Lines holding the string "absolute" are the ones to copy; find them all in the data.

== Given information ==

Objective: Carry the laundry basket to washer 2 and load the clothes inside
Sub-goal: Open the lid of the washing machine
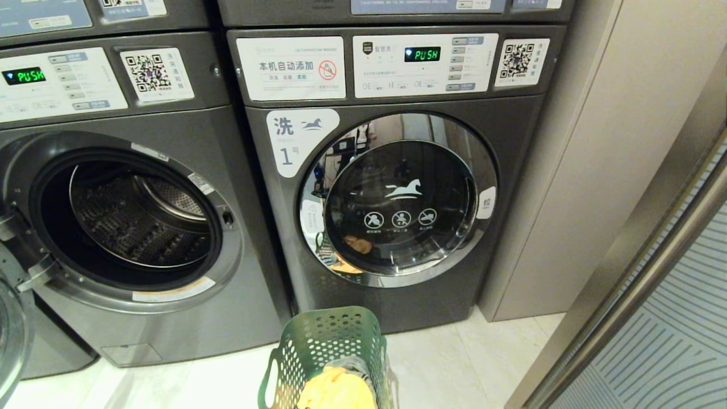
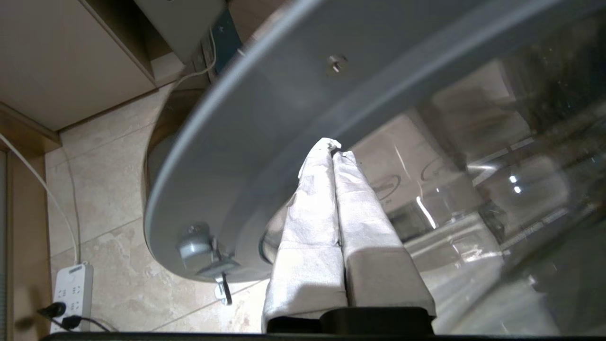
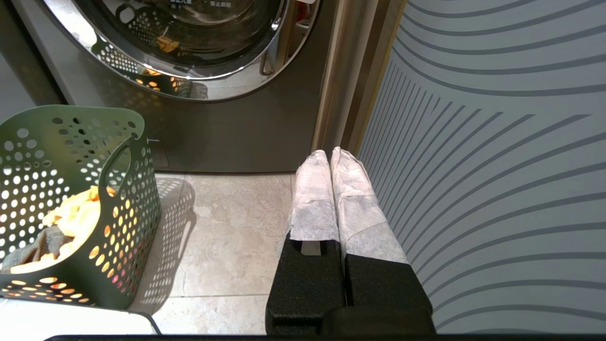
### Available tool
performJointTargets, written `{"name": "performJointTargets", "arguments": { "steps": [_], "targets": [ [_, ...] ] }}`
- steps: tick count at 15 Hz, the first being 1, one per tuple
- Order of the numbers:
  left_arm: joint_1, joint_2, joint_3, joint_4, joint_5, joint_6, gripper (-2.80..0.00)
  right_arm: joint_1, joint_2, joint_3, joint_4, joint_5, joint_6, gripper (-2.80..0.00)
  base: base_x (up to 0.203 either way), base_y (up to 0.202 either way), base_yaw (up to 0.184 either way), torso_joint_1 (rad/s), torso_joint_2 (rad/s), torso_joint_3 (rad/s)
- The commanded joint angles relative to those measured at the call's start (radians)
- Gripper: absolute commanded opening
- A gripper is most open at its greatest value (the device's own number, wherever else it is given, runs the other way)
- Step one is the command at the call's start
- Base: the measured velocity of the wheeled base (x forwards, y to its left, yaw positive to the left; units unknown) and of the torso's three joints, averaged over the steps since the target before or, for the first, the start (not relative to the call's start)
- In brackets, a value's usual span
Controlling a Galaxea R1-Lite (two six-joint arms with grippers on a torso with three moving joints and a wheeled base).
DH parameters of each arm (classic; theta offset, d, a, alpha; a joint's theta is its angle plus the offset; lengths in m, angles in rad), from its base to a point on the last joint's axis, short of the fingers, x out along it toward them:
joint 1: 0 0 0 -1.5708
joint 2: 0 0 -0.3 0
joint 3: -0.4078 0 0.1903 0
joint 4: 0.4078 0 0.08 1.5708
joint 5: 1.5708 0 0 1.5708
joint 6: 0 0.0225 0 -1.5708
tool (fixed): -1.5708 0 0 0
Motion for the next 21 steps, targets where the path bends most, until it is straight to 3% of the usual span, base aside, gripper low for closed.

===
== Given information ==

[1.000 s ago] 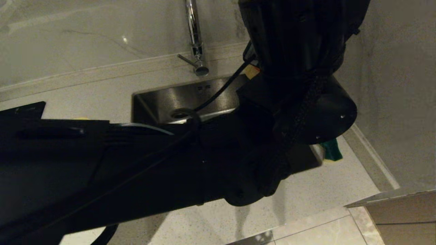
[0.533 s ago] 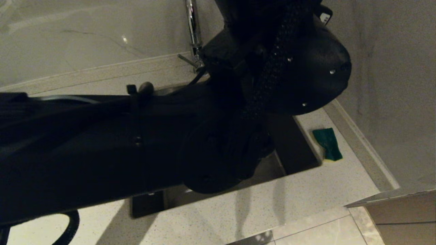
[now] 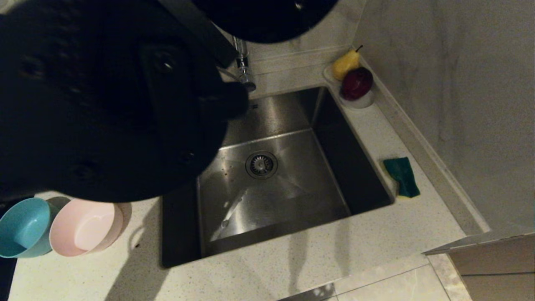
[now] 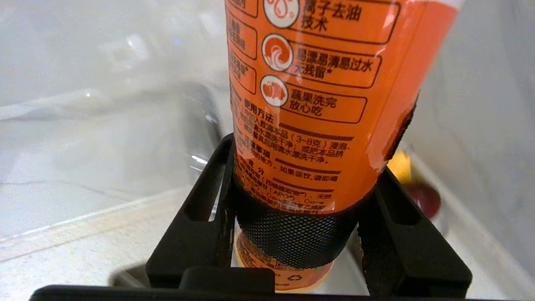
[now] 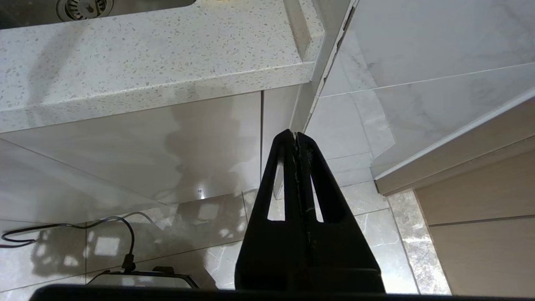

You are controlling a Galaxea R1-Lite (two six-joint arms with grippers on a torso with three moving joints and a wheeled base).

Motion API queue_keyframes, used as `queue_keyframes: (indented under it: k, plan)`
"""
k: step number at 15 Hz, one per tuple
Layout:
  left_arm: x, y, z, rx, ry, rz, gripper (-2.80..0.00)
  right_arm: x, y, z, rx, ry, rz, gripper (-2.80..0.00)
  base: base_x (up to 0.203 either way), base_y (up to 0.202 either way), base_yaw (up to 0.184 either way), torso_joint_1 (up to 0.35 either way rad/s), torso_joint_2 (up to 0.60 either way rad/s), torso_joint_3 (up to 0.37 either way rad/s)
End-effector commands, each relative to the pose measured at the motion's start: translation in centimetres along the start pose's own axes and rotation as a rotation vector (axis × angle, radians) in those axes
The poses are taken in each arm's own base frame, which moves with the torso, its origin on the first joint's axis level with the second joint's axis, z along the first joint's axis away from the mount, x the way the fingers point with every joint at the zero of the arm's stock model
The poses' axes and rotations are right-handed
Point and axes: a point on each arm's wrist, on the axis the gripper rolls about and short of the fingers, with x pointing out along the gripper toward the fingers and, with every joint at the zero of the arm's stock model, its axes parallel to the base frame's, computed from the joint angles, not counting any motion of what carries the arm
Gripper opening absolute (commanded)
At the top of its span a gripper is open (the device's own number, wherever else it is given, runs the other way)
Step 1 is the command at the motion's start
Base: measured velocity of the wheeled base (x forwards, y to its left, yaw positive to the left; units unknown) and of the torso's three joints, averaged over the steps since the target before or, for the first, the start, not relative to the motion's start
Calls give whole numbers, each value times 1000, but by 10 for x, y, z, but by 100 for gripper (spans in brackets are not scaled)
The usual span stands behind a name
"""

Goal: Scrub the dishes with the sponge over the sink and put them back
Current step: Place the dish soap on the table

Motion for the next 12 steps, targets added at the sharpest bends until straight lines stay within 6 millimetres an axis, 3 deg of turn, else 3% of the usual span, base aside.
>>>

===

Answer to the exercise:
- Gripper: absolute commanded opening
Gripper opening absolute (commanded)

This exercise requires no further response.